“Como a hipertensão é geralmente assintomática, aferir a pressão com frequência permite identificar alterações antes que ocorram danos estruturais ao organismo”
Amabel Brito, cardiologista
“Como a hipertensão é geralmente assintomática, aferir a pressão com frequência permite identificar alterações antes que ocorram danos estruturais ao organismo. Isso possibilita antecipar mudanças no estilo de vida e iniciar o tratamento de forma precoce”, explica Amabel Brito, referência técnica distrital (RTD) em cardiologia da Secretaria de Saúde (SES-DF).
O acompanhamento contínuo da pressão arterial, em consultas ou em casa, auxilia no ajuste adequado de medicamentos, reduz períodos prolongados de pressão elevada e diminui a variabilidade pressórica. Além disso, possibilita intervenções antes do surgimento de complicações graves, como infarto agudo do miocárdio, acidente vascular cerebral (AVC), insuficiência cardíaca e insuficiência renal.
“Monitorar a pressão arterial vai além de acompanhar números. É uma forma de prevenir doenças e promover qualidade de vida”, reforça a cardiologista. Destaca-se que uma única aferição não é suficiente para diagnosticar a hipertensão. Recomenda-se que a medição seja repetida em diferentes momentos, seguindo orientação profissional.
Periodicidade
De acordo com a Sociedade Brasileira de Cardiologia (SBC), adultos com pressão considerada normal podem aferir a pressão ao menos uma vez por ano. Já aqueles com pressão limítrofe ou pré-hipertensão precisam realizar o acompanhamento com maior frequência, geralmente a cada seis meses.
Em pacientes com hipertensão ou alto risco cardiovascular, o monitoramento deve ser regular, incluindo exames realizados fora do consultório, como a monitorização residencial da pressão arterial (MRPA) e a monitorização ambulatorial da pressão arterial (Mapa 24h).
Como medir corretamente?
A elevação da pressão arterial geralmente não provoca sintomas, mesmo quando atinge níveis perigosos. Em muitos casos, a descoberta ocorre apenas após o surgimento de complicações. Por isso, todo adulto deve medir a pressão pelo menos uma vez ao ano, mesmo sem apresentar sinais da doença.

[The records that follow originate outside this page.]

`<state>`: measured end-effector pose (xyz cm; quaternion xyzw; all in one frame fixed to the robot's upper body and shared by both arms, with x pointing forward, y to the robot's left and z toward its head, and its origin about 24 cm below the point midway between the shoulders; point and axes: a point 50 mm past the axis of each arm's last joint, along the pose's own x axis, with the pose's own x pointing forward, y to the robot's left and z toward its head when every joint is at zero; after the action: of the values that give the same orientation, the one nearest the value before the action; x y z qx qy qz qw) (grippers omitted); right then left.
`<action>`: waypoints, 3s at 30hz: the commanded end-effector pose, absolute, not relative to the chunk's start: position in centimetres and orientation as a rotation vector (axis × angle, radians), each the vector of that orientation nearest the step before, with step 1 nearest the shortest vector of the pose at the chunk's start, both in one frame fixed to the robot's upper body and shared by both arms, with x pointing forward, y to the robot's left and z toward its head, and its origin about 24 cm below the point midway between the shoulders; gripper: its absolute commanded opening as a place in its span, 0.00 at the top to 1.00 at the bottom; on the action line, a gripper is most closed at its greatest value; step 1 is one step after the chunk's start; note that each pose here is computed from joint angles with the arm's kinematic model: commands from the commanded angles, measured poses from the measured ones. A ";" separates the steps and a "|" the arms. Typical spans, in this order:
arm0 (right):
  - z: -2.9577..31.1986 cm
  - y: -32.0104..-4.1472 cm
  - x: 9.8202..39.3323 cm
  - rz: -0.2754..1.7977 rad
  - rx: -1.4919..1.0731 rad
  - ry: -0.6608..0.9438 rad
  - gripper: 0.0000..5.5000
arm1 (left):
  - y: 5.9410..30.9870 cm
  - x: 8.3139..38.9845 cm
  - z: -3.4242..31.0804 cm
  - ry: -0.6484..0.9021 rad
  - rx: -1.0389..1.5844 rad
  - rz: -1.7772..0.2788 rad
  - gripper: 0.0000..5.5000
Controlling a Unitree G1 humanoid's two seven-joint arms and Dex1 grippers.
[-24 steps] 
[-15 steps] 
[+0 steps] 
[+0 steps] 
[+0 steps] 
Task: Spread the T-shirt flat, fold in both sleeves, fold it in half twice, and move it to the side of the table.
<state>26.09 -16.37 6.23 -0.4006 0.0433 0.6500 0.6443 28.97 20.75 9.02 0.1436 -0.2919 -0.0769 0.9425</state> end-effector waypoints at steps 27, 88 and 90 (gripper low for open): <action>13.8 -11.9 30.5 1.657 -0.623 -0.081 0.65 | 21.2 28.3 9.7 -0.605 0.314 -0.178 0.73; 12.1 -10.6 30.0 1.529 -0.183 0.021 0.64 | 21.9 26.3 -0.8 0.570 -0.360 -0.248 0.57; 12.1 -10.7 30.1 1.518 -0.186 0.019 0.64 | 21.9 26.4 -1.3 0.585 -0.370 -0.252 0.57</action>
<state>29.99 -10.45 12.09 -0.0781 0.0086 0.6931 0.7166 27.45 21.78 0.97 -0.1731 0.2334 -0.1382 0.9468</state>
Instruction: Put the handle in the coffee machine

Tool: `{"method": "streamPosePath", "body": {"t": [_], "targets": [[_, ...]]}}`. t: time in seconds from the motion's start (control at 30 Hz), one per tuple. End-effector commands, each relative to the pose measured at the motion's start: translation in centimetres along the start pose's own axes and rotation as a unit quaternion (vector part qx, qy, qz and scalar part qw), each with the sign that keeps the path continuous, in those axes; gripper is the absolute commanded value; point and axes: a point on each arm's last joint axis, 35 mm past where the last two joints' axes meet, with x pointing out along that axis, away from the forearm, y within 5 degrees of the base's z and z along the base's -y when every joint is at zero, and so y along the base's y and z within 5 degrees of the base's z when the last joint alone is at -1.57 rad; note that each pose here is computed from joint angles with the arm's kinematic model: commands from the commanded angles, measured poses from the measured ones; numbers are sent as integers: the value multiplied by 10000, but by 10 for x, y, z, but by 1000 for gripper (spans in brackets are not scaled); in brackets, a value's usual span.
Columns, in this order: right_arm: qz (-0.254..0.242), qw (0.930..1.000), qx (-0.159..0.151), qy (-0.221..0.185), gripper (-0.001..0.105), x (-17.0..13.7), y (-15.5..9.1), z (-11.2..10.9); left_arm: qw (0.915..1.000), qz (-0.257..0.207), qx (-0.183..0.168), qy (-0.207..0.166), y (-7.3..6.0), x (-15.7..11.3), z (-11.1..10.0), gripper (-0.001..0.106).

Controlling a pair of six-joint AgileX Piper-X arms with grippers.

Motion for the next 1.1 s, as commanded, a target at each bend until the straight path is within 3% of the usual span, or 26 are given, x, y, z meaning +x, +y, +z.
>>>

Para garantir um resultado confiável, é importante seguir algumas instruções antes de medir a pressão: evitar consumo de café, álcool e cigarro por pelo menos 30 minutos antes da aferição; descansar por cerca de cinco minutos antes da medição; permanecer sentado, com os pés apoiados no chão e o braço na altura do coração; evitar conversar durante o procedimento.
As recomendações para a aferição domiciliar são as mesmas adotadas em outros ambientes, já que alguns fatores podem interferir no resultado. “Medir a pressão sentindo dor, em momentos de ansiedade ou com a bexiga cheia pode reduzir a confiabilidade da aferição”, alerta a médica.
Quando buscar atendimento
Valores repetidamente elevados, acima de 140/90 mmHG, mesmo sem sintomas, acendem o sinal de alerta para procurar uma avaliação com profissional de saúde. Essa análise pode ser realizada nas unidades básicas de saúde (UBSs), portas de entrada para tratamento de hipertensão e outras doenças. Além delas, a rede de saúde pública conta com centros especializados em hipertensão e diabetes.